Prevarication definitions: delaying giving someone an answer, or avoiding telling the whole truth. Theresa May’s suggestion for an extension of the Brexit transition period surely smacks of prevarication and all sides of the Brexit debate saw it for what it was. The result is some furious back-peddling by the Prime Minister. Putting off decisions usually does not make them any easier. It is not at all clear what the PM’s strategy is here. Was she perhaps hoping to put off Brexit negotiations until after the next election when she might have a bigger majority and will not have to rely on the DUP? As the EU has been saying, she needs to spell out what arrangements the UK wants and preferably ones that are likely to be acceptable to the EU – otherwise gear up now for a hard Brexit.

One of the problems with a hard Brexit would be the likely tariff barriers to both exports and imports. The economy might quickly adapt to those but it was interesting reading a book named “The Company” by John Micklethwait and Adrian Wooldridge – I am doing some research on the way joint stock companies developed to see how we got to where we are, which the book covers well. One interesting paragraph covers what happened after the first world war when protectionism rose and the US and UK introduced tariff barriers on certain goods. That is why Ford and GM set up car plants in the UK which was a strategy to get around those barriers. So if we have a hard Brexit, we might see the same response – UK companies will set up European subsidiaries and vice-versa. Smart businessmen are experts at getting around political problems!

The book “The Company” is highly recommended as an easy read on the development of companies, but it is not very complimentary about the amateur UK management in comparison with the professional managers of big US, German, Japanese, etc, companies. Competent and well-trained professional management seems to be a lot more important than particular legal or corporate governance structures.

Another section of the book covers the debacles of Enron and Worldcom which were massive frauds hidden by defective auditing (which also caused the collapse of Anderson) after which a new Act was passed in the USA – the Sarbanes-Oxley Act. This required not just rotation of audit partners, but to quote from the book: “The law also requires CEOs and chief financial officers to certify the accuracy of their financial reports, and it creates a new crime of securities fraud, making it punishable by up to twenty-five years in jail”. It also enabled claw-backs of executive compensation for misconduct.

Although there has been some criticism of Sarbanes-Oxley in the USA for adding onerous obligations on companies, and hence adding to costs, perhaps that was a result of the way it was implemented that was over-zealous. But surely it is this kind of legislation that is required in the UK if we are to clean up the financial reporting and auditing of companies after so many recent failures. Making the publishing of false accounts a criminal offence with severe penalties would be a good starting point.

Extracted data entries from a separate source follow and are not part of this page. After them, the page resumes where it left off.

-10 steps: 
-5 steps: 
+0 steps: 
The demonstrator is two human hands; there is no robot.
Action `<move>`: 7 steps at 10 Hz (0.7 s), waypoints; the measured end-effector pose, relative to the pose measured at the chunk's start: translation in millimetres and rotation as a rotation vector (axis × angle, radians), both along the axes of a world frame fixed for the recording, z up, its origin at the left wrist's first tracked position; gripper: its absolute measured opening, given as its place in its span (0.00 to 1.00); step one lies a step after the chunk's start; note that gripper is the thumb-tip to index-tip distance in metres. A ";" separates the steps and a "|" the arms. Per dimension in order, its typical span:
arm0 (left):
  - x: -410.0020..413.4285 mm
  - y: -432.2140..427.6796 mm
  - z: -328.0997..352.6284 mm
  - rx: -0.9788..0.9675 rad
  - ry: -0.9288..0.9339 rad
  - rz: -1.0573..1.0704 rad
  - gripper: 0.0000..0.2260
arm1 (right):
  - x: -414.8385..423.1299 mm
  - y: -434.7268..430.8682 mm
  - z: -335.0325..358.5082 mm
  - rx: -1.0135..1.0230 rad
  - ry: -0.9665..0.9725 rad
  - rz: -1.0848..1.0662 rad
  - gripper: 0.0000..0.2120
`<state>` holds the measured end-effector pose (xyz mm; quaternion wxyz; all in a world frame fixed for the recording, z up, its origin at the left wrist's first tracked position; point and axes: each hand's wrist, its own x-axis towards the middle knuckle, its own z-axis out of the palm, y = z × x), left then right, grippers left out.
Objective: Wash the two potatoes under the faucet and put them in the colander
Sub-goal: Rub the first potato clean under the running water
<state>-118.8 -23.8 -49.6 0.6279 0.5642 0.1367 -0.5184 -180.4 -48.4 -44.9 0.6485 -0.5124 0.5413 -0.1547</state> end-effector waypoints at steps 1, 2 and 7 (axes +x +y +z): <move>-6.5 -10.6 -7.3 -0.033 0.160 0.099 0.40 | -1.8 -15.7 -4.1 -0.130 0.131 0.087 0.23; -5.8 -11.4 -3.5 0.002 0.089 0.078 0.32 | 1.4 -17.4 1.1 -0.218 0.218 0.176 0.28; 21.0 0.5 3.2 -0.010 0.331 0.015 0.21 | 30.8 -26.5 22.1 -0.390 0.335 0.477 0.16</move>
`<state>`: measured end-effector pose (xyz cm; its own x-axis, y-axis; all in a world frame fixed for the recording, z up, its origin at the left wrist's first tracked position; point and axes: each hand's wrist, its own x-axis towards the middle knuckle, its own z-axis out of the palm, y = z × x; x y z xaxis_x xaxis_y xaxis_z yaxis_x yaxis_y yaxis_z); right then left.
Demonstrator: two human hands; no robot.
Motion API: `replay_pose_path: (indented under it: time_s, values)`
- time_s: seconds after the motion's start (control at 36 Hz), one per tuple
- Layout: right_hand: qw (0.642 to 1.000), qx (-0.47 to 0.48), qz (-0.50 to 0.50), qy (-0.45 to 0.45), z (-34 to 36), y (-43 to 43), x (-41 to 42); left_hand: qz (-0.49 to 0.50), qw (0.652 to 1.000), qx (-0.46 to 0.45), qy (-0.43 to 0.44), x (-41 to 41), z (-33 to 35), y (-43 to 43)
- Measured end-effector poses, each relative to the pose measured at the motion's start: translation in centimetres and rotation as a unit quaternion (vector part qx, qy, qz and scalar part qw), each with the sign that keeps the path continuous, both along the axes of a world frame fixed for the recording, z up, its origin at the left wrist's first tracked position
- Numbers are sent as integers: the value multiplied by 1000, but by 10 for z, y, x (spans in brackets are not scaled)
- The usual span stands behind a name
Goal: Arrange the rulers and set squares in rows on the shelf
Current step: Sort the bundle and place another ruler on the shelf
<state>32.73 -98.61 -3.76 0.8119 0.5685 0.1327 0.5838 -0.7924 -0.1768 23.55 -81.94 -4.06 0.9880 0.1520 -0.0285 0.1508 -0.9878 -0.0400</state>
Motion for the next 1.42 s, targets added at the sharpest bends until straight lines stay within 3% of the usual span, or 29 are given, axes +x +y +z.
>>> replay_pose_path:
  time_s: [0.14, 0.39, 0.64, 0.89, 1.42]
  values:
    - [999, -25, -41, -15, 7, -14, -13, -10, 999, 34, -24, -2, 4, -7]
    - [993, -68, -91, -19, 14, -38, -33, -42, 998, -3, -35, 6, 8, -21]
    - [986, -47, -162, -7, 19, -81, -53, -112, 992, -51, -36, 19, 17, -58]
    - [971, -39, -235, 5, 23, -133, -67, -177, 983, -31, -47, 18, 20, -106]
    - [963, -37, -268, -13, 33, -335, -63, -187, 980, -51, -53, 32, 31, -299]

One such recent example is of course the small company Patisserie Holdings. There was an interesting article in Shares Magazine this week where the Editor pointed out that the case was similar to that of Tesco. In 2017 the Financial Conduct Authority (FCA) forced that company to compensate certain shareholders for publishing false accounts on which basis they had invested. See https://www.fca.org.uk/publication/final-notices/tesco-2017.pdf for the FCA Notice on the matter. This decision was based on the fact that it was considered to be market abuse to make false announcements, and hence a false market was created. Although Patisserie is an AIM company, it is probably covered by the same market abuse regulations. So this issue might be a question for the General Meeting of Patisserie on the 1st November. Will Patisserie need to provide for such financial compensation before the FCA forces them to, which could be substantial if the alleged financial fraud had been going on for many months? The answer might not just interest past investors but those who are purchasing shares in the placings.